### Task description
Looking through the entries, count each line where the string "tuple" occurs, and write only the total.

### Task input
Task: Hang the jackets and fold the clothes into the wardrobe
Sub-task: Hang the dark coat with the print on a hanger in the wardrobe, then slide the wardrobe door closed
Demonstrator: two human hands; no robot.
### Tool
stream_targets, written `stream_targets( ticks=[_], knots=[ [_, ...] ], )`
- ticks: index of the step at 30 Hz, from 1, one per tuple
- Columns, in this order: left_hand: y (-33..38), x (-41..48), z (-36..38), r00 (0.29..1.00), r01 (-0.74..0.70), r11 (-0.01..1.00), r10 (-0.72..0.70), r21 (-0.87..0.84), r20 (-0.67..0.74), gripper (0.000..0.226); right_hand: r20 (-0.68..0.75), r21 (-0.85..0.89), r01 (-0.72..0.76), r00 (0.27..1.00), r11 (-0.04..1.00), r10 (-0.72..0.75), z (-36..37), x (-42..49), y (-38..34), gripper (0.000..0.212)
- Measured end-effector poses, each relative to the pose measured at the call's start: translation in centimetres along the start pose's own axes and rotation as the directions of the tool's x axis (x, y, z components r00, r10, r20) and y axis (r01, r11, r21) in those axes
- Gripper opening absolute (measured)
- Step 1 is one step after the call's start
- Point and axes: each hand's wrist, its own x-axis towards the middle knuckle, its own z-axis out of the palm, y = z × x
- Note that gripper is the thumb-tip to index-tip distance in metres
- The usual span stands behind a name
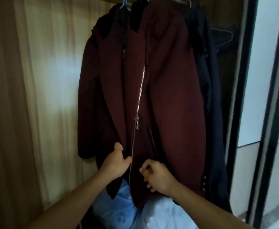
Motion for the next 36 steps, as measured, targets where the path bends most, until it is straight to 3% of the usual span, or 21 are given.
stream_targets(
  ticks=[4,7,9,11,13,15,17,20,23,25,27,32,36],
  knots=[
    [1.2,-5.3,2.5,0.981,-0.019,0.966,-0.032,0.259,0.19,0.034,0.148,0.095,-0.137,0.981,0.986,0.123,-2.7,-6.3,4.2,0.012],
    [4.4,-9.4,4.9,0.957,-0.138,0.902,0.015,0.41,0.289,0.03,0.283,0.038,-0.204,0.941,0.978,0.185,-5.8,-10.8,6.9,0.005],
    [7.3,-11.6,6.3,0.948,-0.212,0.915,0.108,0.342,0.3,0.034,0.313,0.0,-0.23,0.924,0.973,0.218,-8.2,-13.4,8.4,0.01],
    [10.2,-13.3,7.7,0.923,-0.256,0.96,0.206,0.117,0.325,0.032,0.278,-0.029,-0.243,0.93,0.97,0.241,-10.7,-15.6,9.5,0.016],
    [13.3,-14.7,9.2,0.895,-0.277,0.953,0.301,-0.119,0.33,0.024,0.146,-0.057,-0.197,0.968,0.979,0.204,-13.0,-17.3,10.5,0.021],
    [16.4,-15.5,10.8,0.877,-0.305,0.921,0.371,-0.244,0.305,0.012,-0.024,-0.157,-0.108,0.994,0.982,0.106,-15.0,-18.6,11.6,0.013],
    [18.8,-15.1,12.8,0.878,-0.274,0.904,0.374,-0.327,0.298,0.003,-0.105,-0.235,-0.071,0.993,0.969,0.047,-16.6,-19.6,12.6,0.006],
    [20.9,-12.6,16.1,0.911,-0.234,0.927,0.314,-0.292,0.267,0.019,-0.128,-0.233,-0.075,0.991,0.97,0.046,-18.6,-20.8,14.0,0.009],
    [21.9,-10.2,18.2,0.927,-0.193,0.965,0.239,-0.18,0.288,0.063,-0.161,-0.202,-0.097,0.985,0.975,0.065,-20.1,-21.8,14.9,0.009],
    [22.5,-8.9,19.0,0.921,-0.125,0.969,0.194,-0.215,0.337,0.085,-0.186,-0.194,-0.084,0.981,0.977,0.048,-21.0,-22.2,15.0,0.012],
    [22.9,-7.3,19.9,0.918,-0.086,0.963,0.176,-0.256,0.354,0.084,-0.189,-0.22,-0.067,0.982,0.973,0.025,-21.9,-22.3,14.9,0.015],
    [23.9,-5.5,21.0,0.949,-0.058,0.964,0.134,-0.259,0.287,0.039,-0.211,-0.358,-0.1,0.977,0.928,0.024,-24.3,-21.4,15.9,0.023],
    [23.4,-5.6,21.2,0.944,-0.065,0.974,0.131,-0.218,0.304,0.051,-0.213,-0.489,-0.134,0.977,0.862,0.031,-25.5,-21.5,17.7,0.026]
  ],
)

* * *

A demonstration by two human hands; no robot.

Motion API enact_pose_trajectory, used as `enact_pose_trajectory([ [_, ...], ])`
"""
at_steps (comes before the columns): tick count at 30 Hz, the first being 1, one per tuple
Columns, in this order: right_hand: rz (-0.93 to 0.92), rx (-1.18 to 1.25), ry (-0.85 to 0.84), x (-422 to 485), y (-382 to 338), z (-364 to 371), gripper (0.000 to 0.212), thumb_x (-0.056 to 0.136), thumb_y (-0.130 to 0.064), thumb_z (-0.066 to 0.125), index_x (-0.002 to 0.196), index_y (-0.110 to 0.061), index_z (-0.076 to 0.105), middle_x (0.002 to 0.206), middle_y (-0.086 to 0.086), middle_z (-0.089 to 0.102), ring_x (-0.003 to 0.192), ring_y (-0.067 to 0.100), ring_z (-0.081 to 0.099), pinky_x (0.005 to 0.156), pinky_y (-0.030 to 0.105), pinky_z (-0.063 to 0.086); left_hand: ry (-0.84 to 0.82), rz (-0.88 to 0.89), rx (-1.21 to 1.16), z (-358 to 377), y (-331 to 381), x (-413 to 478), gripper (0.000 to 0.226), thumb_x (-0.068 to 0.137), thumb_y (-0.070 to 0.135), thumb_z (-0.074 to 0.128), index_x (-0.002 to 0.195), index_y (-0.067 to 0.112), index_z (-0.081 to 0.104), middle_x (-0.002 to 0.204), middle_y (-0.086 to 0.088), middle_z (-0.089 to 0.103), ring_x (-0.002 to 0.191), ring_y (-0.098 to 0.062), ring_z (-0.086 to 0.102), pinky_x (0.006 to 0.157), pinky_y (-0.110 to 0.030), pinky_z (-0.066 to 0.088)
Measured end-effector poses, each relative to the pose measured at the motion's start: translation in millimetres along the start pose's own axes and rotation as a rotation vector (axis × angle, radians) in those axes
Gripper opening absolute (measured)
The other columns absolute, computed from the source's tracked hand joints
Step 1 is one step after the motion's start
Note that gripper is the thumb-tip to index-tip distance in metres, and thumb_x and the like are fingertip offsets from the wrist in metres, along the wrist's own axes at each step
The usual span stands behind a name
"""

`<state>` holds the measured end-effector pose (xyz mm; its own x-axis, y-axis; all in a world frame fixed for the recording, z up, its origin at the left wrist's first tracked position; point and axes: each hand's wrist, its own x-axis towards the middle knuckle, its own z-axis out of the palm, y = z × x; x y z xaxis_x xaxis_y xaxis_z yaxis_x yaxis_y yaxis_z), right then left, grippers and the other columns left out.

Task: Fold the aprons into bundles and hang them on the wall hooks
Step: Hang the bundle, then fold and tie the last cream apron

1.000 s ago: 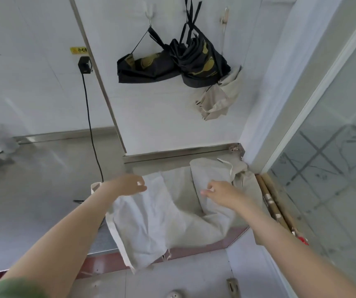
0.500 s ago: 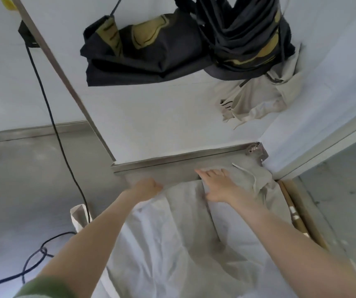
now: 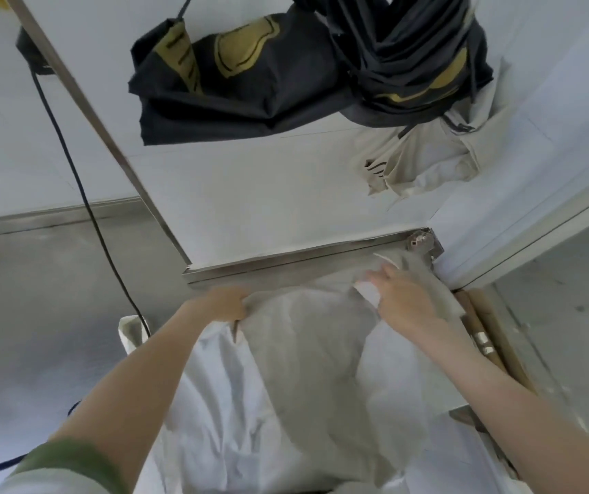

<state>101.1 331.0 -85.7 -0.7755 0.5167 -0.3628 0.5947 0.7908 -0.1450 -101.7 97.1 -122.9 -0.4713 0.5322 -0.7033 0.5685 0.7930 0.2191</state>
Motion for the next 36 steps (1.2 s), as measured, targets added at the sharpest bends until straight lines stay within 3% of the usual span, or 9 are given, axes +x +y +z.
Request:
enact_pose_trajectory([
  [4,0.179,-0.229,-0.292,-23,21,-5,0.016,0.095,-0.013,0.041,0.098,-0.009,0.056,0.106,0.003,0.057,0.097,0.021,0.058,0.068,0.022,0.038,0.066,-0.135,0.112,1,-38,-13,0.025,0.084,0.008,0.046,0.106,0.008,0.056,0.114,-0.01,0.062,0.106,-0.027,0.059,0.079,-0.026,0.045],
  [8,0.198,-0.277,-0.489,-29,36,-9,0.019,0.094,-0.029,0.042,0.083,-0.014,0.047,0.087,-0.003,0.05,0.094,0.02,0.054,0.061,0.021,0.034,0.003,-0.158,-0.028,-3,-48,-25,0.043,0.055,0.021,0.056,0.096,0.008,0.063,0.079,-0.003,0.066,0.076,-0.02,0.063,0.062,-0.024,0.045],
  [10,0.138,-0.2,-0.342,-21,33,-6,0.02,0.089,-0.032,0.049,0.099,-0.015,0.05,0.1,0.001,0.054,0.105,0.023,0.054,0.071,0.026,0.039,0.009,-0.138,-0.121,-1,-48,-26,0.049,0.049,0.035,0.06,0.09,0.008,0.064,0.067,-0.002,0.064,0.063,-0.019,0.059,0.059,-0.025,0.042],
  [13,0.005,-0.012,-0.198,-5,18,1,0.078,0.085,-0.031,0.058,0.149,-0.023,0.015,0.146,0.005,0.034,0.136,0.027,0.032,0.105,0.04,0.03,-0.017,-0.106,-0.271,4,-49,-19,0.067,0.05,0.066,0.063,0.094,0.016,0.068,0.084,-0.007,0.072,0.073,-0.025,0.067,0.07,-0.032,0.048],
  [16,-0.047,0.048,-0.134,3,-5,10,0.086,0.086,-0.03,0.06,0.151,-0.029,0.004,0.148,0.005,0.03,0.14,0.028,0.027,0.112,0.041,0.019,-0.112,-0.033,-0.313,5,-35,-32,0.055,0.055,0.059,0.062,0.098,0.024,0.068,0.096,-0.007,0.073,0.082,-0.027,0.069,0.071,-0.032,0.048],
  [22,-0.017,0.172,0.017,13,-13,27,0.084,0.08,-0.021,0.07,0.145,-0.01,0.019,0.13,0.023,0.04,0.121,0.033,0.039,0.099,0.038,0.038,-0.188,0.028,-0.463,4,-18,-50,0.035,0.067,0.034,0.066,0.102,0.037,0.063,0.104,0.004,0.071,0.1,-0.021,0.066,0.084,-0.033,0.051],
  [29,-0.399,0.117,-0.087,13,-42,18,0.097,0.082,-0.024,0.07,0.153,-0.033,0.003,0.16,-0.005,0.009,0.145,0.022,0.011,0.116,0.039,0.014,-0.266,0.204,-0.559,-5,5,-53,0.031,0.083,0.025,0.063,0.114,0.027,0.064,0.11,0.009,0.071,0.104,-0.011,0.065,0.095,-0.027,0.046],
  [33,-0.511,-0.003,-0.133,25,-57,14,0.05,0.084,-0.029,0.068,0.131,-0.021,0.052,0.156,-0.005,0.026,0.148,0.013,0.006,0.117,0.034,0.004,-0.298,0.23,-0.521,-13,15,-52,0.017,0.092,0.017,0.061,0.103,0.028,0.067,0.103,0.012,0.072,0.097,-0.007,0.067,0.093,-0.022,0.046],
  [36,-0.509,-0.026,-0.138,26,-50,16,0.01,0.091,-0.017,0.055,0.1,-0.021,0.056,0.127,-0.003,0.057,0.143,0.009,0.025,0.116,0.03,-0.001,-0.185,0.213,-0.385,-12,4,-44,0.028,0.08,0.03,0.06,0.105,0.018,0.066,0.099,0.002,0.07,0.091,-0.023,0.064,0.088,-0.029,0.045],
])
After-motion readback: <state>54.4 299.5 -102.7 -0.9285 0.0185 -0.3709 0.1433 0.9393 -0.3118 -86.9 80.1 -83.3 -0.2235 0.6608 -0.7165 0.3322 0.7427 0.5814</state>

### Response
2